A significant portion of J.P. Morgan & Co.'s earnings will "vaporize" over the next couple years as overseas turmoil buffets key operating areas, a widely followed analyst said Monday.
Judah S. Kraushaar of Merrill Lynch & Co. cut profit projections for the New York banking company to $4.75 per share, from $6.75, for this year and to $7.15, from $9.05, for 1999, citing a "harsh operating environment" for the once seemingly invincible institution.
Mr. Kraushaar stopped short of urging investors to unload the stock, maintaining a lukewarm "accumulate" rating.
"Shares seem moderately undervalued" and could become more appealing if the company undertakes a share repurchase in 1999, he said.
But the reduction stands out among earnings revisions by analysts, who typically lower or raise projections by a few pennies at a time. Morgan's stock dipped $2.9375, to $86.0625.
The statements, in an early morning report to clients, prevented Morgan shares from opening for more than 20 minutes, as traders were unable to fill sell orders.
"It's crunch time" for Morgan's trading, investment banking, and equities operations, Mr. Kraushaar said.
"The only possible encouraging signs may be good merger and acquisition fees in the third quarter, reflecting a couple of big deals, and perhaps somewhat better emerging markets results compared to peers once Russia is set aside," Mr. Kraushaar said.

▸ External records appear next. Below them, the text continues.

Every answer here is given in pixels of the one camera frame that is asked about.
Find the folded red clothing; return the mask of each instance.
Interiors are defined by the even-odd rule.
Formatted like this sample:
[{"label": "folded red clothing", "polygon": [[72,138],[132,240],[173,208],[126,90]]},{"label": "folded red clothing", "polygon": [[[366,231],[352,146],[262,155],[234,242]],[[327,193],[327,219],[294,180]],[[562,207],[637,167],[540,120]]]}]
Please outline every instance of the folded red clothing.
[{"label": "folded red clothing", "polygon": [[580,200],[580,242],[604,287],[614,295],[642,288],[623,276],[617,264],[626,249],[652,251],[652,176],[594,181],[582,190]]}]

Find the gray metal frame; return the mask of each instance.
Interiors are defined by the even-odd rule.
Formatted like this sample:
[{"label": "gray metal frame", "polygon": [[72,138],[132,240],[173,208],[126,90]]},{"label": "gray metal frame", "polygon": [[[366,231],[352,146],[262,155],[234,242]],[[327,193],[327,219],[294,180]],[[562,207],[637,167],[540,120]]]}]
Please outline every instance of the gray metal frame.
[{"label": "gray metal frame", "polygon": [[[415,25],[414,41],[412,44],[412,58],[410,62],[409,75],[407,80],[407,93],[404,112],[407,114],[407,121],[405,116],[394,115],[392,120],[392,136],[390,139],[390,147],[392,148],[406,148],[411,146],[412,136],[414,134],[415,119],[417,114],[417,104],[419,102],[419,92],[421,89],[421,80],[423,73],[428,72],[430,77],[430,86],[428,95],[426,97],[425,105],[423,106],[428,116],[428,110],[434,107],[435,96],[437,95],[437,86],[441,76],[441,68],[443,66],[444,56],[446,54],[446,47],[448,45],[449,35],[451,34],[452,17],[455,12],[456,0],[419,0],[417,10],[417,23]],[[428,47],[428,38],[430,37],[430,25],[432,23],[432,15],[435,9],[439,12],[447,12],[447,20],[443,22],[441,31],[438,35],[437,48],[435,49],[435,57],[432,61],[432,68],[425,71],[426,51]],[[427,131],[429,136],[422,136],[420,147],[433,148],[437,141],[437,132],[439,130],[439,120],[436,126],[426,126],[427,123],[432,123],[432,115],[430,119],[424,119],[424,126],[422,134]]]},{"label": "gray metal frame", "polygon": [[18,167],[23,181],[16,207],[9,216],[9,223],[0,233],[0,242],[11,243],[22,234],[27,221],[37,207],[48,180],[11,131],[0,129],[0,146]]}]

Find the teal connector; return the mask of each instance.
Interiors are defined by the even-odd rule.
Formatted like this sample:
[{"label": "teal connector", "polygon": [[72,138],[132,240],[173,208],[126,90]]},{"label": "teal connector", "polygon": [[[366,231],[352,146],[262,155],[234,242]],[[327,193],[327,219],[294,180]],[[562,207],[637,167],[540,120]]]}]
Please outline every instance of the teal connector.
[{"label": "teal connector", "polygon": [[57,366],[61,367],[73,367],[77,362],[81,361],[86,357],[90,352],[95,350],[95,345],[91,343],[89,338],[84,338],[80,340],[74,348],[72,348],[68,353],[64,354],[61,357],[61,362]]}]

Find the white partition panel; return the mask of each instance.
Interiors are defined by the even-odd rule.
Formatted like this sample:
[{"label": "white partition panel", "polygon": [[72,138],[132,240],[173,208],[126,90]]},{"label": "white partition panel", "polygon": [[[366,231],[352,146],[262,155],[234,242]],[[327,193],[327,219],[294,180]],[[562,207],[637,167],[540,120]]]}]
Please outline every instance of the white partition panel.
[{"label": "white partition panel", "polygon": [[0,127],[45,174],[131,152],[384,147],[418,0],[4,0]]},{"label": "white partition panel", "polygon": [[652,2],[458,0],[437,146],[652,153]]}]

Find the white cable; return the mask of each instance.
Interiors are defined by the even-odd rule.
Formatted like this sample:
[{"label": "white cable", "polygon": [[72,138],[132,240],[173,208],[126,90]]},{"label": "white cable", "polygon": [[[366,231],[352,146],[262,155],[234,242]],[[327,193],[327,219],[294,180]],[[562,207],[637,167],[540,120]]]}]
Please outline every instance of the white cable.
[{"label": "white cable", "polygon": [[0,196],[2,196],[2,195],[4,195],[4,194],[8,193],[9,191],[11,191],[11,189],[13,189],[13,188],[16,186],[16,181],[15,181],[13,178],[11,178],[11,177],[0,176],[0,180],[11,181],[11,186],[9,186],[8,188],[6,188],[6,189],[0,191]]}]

The comments were aimed at Morgan, but they reflect growing unease about the dramatic falloff in trading and other revenues that have been propelling profits for several big banks.
The momentum "couldn't be sustained, and now we're going to see the results," said Charles M. Vincent, banking analyst for PNC Institutional Investor Services.
Signs are already appearing. BankAmerica Corp. and BankBoston Corp. recently acknowledged sizable hits for the third quarter, and were forced last week to revise their own figures as conditions worsened.
Morgan has said only that third quarter trading revenues were roughly $300 million, as of the end of August. The figure is about $200 million off pace from last year's third quarter.
A Morgan spokesman on Monday declined to elaborate on the company's previous comments or to discuss the Merrill Lynch report.
But some observers say Morgan's woes may go deeper and be more sustained, because it operates more like an investment bank than any of its peers.
The bank is vulnerable to global "illiquidity" that is drying trading operations and sharply reducing investment banking flow, Mr. Kraushaar said.
The developments will probably jeopardize Morgan's earlier stated program to boost returns on earnings, Mr. Kraushaar said, at least through the end of next year.
Mr. Kraushaar's estimate cuts put him well below the Wall Street consensus of $6.49 this year and $7.97 next year for J.P. Morgan, according to First Call Corp.
But the consensus may follow the Merrill analyst's lead, according to comments by analysts on Monday.
"We're reviewing the entire company," Mr. Vincent said. "This is no longer the blue-chip organization we have known and cherished."
Carla D'Arista of Friedman, Billings, Ramsey & Co. also said she is looking at Morgan with an eye toward reducing earnings estimates.
The action came as broad markets see-sawed on overseas volatility and the release of President Clinton's grand jury testimony in the Monica Lewinsky case. After starting the day down more than 150 points, the Dow Jones industrial average ended at 7933.25, up 37.59 points, or 0.48%.
The Standard & Poor's bank index dropped 1.20%, and the Nasdaq bank index shed 0.02%, while the S&P 500 rose 0.37%.